Task to carry out – Whenever the string "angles" turns up in a line below, that line should be copied.
:: Recorded data
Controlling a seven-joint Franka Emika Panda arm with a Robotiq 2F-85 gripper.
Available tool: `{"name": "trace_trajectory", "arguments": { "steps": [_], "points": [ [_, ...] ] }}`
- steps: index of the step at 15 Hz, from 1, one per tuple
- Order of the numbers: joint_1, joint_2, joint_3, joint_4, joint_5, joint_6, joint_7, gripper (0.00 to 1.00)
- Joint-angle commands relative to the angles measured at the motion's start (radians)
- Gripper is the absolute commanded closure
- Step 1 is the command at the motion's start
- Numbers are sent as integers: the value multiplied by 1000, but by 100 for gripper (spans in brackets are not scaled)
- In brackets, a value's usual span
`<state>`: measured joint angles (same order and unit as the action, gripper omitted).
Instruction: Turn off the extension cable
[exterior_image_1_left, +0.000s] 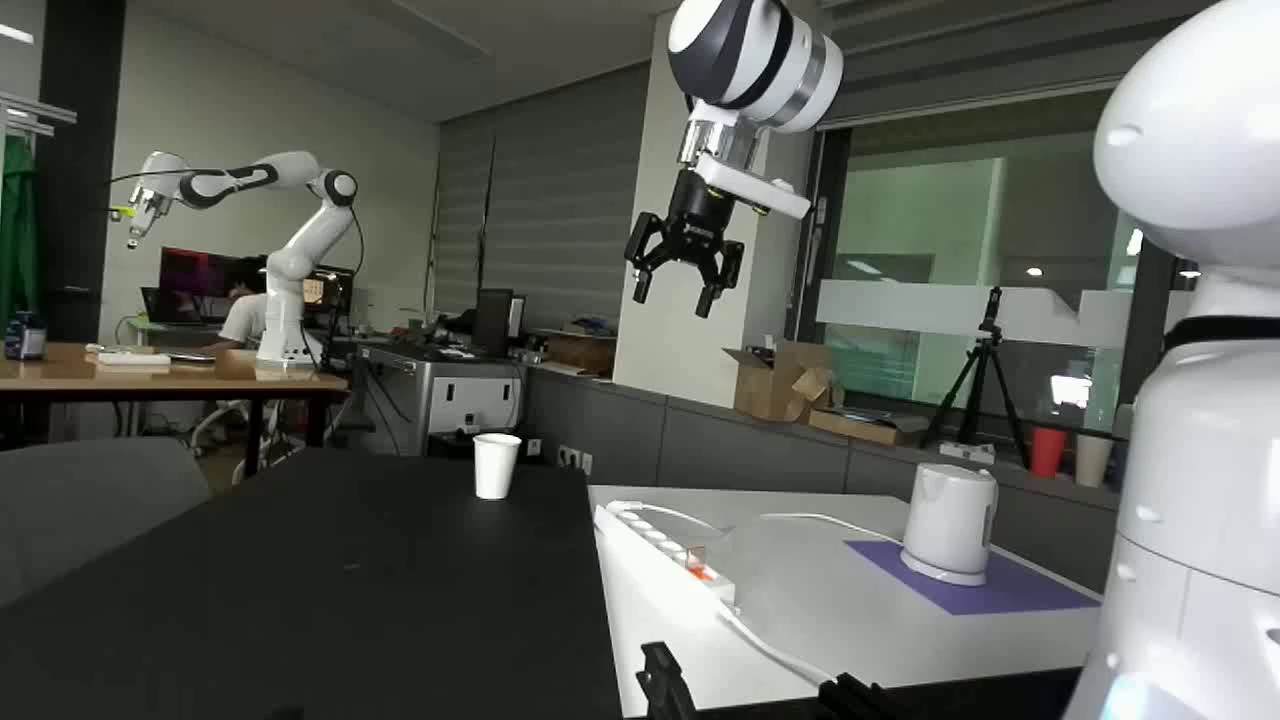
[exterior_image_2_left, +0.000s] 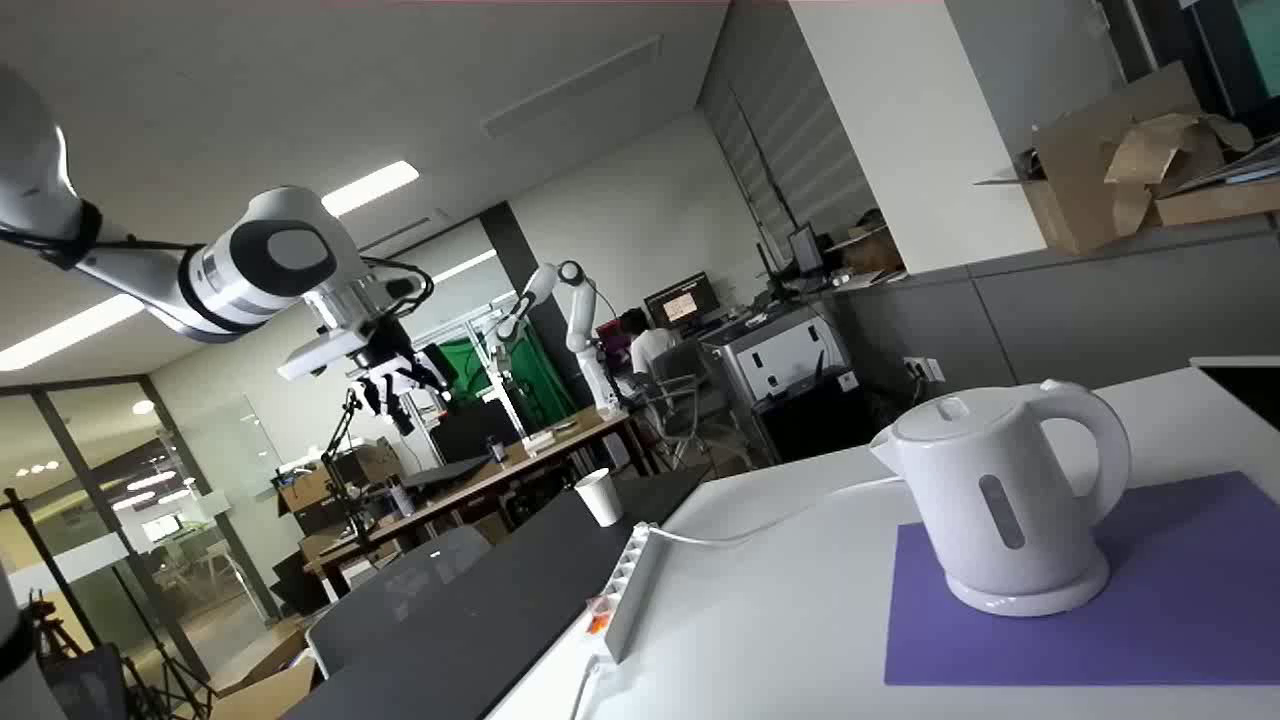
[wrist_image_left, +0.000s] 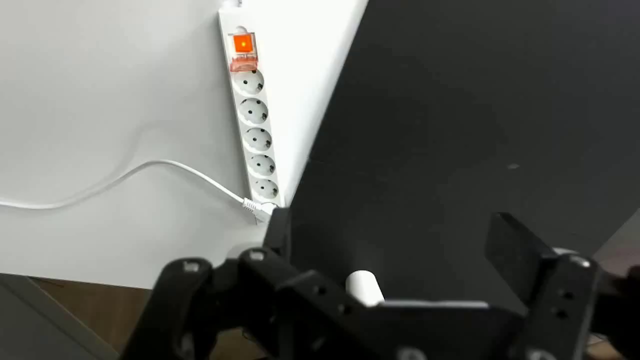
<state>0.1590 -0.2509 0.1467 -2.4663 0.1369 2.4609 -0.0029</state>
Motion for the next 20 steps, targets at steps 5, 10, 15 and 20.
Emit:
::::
Task response –
- Joint-angle commands relative to the angles measured at the motion's start (radians)
`<state>`: measured joint angles (same order and unit as the action, gripper omitted).

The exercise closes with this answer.